■ **Problem to solve**:
Each entry that follows should be written again verbatim.

■ **Material provided**:
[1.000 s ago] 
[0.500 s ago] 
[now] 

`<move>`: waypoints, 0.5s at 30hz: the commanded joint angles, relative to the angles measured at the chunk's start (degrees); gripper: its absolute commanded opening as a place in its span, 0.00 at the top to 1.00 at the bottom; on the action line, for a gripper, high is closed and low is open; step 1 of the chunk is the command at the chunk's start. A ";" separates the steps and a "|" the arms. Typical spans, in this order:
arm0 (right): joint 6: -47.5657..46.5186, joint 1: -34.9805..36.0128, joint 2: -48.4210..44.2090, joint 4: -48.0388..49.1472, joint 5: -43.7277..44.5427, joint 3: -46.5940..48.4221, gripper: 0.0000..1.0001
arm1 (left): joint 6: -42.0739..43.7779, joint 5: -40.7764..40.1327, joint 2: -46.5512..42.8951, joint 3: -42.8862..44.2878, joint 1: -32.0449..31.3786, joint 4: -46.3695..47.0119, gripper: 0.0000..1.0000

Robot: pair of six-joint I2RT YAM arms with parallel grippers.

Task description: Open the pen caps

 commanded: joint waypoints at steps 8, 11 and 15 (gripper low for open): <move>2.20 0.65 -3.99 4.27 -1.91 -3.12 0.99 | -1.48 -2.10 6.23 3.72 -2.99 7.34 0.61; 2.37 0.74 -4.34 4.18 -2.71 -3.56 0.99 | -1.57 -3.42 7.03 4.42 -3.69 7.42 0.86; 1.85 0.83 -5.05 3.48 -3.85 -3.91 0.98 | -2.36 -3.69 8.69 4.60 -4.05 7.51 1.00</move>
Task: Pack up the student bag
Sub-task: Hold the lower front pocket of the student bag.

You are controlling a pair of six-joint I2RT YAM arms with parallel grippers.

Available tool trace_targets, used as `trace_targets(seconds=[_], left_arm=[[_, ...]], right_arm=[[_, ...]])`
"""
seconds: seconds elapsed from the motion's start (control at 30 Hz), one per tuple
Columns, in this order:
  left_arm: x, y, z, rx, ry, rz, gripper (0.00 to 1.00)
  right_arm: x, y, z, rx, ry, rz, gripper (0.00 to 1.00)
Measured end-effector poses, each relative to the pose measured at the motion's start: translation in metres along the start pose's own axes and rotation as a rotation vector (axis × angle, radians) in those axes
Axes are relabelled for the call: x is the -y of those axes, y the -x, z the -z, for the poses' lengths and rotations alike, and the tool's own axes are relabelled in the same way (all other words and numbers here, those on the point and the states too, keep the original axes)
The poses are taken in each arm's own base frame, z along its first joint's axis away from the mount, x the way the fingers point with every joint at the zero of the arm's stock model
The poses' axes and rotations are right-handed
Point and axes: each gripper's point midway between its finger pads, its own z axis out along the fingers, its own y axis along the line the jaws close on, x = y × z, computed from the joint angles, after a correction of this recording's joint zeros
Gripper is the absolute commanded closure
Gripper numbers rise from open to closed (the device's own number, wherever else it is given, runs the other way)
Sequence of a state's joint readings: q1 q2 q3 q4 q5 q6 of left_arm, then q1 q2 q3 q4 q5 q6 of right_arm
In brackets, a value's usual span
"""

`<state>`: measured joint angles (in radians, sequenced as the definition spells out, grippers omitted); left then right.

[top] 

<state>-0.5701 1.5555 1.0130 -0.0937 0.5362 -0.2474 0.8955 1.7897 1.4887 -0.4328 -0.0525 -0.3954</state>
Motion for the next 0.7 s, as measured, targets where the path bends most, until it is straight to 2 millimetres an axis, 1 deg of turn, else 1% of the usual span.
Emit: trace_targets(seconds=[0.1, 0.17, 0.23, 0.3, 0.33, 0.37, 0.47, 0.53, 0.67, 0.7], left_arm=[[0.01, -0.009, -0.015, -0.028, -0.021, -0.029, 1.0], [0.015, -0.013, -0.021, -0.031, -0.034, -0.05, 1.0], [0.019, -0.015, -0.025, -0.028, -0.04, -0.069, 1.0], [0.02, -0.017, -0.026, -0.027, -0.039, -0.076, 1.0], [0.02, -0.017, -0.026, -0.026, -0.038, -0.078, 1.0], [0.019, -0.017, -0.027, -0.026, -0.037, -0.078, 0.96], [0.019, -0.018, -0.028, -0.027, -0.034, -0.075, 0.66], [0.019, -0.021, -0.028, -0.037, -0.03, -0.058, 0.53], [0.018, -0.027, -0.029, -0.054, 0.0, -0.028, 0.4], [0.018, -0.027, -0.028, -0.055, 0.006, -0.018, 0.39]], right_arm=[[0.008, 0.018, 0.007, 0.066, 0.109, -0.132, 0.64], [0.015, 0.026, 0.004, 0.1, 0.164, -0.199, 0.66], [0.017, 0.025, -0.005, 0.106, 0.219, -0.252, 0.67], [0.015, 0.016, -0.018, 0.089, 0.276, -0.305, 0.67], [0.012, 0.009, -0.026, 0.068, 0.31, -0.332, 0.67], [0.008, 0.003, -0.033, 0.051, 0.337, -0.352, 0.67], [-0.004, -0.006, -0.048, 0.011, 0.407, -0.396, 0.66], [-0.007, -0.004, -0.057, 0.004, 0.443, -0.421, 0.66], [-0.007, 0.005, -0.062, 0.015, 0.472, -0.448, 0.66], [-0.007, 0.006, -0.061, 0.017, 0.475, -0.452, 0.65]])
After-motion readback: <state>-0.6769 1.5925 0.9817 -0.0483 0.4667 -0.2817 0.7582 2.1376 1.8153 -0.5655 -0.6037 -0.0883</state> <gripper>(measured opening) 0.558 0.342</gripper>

■ **Exercise output**:
[1.000 s ago] 
[0.500 s ago] 
[now] 

`<move>`: waypoints, 0.5s at 30hz: the commanded joint angles, relative to the angles measured at the chunk's start (degrees); gripper: its absolute commanded opening as a place in its span, 0.00 at the top to 1.00 at the bottom; on the action line, for a gripper, high is closed and low is open; step 1 of the chunk is the command at the chunk's start. A ";" separates the steps and a "|" the arms. Typical spans, in this order:
arm0 (right): joint 6: -47.5657..46.5186, joint 1: -34.9805..36.0128, joint 2: -48.4210..44.2090, joint 4: -48.0388..49.1472, joint 5: -43.7277..44.5427, joint 3: -46.5940..48.4221, gripper: 0.0000..1.0001
arm1 (left): joint 6: -42.0739..43.7779, joint 5: -40.7764..40.1327, joint 2: -46.5512..42.8951, joint 3: -42.8862..44.2878, joint 1: -32.0449..31.3786, joint 4: -46.3695..47.0119, gripper: 0.0000..1.0000

Robot: pair of six-joint I2RT YAM arms with parallel grippers.

Task description: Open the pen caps

 commanded: joint waypoints at steps 8, 11 and 15 (gripper low for open): <move>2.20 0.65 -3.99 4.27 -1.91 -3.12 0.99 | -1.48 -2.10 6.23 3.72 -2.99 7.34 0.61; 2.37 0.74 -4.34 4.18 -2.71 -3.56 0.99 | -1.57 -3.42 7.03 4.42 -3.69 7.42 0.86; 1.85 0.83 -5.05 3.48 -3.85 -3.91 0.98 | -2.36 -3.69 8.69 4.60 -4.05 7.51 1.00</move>
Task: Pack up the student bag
Sub-task: Hold the lower front pocket of the student bag.

You are controlling a pair of six-joint I2RT YAM arms with parallel grippers.

Available tool trace_targets, used as `trace_targets(seconds=[_], left_arm=[[_, ...]], right_arm=[[_, ...]])`
"""
seconds: seconds elapsed from the motion's start (control at 30 Hz), one per tuple
Columns, in this order:
  left_arm: x, y, z, rx, ry, rz, gripper (0.00 to 1.00)
  right_arm: x, y, z, rx, ry, rz, gripper (0.00 to 1.00)
Measured end-effector poses, each relative to the pose measured at the motion's start: translation in metres along the start pose's own axes and rotation as a rotation vector (axis × angle, radians) in those axes
Axes are relabelled for the call: x is the -y of those axes, y the -x, z the -z, for the poses' lengths and rotations alike, and the tool's own axes are relabelled in the same way (all other words and numbers here, those on the point and the states too, keep the original axes)
The poses are taken in each arm's own base frame, z along its first joint's axis away from the mount, x the way the fingers point with every joint at the zero of the arm's stock model
The poses' axes and rotations are right-handed
Point and axes: each gripper's point midway between its finger pads, its own z axis out along the fingers, its own y axis along the line the jaws close on, x = y × z, computed from the joint angles, after a correction of this recording's joint zeros
Gripper is the absolute commanded closure
Gripper numbers rise from open to closed (the device's own number, wherever else it is given, runs the other way)
Sequence of a state's joint readings: q1 q2 q3 q4 q5 q6 of left_arm, then q1 q2 q3 q4 q5 q6 of right_arm
In brackets, a value's usual span
"""

`<state>`: measured joint angles (in radians, sequenced as the definition spells out, grippers omitted); left then right.

[top] 

<state>-0.5701 1.5555 1.0130 -0.0937 0.5362 -0.2474 0.8955 1.7897 1.4887 -0.4328 -0.0525 -0.3954</state>
Motion for the next 0.7 s, as measured, targets where the path bends most, until it is straight to 2 millimetres an axis, 1 deg of turn, else 1% of the usual span.
Emit: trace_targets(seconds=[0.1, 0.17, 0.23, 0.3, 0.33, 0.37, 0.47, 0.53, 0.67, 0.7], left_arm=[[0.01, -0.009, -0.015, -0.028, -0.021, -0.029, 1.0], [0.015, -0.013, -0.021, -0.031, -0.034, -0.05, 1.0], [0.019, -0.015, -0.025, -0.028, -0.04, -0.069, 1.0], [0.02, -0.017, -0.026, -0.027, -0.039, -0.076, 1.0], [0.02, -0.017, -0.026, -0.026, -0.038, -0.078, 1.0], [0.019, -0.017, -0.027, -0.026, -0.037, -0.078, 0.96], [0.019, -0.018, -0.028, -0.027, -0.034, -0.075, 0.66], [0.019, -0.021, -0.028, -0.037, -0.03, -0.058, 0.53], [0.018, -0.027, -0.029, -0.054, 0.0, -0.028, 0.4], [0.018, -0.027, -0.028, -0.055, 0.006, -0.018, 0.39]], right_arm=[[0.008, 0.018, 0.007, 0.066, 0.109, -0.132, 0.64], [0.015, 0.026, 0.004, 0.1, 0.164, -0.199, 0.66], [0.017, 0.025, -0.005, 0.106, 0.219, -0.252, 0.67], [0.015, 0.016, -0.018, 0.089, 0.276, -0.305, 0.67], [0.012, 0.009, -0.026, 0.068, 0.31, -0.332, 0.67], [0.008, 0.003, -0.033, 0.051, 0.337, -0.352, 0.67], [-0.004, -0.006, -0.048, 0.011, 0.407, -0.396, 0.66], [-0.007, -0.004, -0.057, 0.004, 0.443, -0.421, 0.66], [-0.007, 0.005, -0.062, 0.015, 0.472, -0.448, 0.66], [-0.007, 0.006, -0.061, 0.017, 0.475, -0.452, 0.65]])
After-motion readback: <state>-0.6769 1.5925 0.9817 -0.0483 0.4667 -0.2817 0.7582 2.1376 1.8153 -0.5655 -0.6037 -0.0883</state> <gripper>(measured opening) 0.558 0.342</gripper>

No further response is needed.